YOUR OBJECTIVE ::
Would you copy out, exactly as written, each line from the one containing "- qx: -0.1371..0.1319" to the end of the records below?

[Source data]
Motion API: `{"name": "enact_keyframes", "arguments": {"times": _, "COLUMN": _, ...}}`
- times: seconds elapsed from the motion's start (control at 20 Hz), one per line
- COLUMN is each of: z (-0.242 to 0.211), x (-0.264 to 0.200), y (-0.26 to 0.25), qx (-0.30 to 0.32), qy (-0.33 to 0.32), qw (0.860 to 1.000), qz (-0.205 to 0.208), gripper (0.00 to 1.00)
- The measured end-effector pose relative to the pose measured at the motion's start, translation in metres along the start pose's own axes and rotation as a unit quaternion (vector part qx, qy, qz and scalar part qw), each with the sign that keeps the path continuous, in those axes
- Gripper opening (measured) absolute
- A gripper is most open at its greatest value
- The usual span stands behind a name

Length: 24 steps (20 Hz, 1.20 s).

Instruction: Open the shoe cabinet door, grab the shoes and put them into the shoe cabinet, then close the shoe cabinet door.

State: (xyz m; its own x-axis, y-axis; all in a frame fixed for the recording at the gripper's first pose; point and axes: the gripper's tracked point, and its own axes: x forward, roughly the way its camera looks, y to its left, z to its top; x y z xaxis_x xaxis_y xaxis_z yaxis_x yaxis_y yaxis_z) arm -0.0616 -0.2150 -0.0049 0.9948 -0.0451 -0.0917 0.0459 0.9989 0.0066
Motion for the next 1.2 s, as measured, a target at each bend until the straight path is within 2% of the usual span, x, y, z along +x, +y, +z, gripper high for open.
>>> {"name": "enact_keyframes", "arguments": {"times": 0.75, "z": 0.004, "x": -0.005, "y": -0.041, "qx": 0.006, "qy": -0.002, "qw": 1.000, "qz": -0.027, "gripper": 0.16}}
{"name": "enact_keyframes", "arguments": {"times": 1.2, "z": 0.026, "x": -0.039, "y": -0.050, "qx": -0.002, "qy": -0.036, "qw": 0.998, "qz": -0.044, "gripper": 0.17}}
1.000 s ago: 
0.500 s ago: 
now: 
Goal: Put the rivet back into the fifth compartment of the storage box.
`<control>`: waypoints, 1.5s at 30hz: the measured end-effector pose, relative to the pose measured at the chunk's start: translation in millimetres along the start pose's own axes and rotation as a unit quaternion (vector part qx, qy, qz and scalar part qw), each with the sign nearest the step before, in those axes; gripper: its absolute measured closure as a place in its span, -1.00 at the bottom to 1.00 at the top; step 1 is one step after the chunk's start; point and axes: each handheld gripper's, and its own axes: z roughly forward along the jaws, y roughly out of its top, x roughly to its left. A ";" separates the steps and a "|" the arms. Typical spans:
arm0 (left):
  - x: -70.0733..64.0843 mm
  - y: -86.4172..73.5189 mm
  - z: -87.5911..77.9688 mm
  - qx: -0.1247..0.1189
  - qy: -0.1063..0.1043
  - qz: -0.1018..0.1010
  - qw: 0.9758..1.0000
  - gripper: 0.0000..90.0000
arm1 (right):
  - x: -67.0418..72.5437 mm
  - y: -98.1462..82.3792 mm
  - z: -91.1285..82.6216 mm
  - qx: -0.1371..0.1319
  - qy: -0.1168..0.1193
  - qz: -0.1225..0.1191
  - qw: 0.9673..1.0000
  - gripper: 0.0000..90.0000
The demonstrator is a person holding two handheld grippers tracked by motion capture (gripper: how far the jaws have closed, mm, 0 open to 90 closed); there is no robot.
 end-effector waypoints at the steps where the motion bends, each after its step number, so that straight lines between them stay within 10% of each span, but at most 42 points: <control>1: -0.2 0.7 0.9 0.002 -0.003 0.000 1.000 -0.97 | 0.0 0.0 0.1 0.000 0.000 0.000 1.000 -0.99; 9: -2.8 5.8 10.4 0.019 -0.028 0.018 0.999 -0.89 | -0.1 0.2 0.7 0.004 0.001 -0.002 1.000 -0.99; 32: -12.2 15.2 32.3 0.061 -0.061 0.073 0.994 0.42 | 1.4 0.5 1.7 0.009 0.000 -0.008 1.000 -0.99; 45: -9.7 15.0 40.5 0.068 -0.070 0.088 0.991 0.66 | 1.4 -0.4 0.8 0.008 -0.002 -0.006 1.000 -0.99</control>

EXERCISE OUTPUT ::
  - qx: -0.1371..0.1319
  - qy: -0.1168..0.1193
  - qz: -0.1225..0.1191
  - qw: 0.9673..1.0000
  - gripper: 0.0000..90.0000
The demonstrator is a person holding two handheld grippers tracked by motion capture (gripper: how far the jaws have closed, mm, 0 open to 90 closed); there is no robot.
 end-effector waypoints at the steps where the motion bends, each after its step number, so that straight lines between them stay within 10% of each span, but at most 42 points: <control>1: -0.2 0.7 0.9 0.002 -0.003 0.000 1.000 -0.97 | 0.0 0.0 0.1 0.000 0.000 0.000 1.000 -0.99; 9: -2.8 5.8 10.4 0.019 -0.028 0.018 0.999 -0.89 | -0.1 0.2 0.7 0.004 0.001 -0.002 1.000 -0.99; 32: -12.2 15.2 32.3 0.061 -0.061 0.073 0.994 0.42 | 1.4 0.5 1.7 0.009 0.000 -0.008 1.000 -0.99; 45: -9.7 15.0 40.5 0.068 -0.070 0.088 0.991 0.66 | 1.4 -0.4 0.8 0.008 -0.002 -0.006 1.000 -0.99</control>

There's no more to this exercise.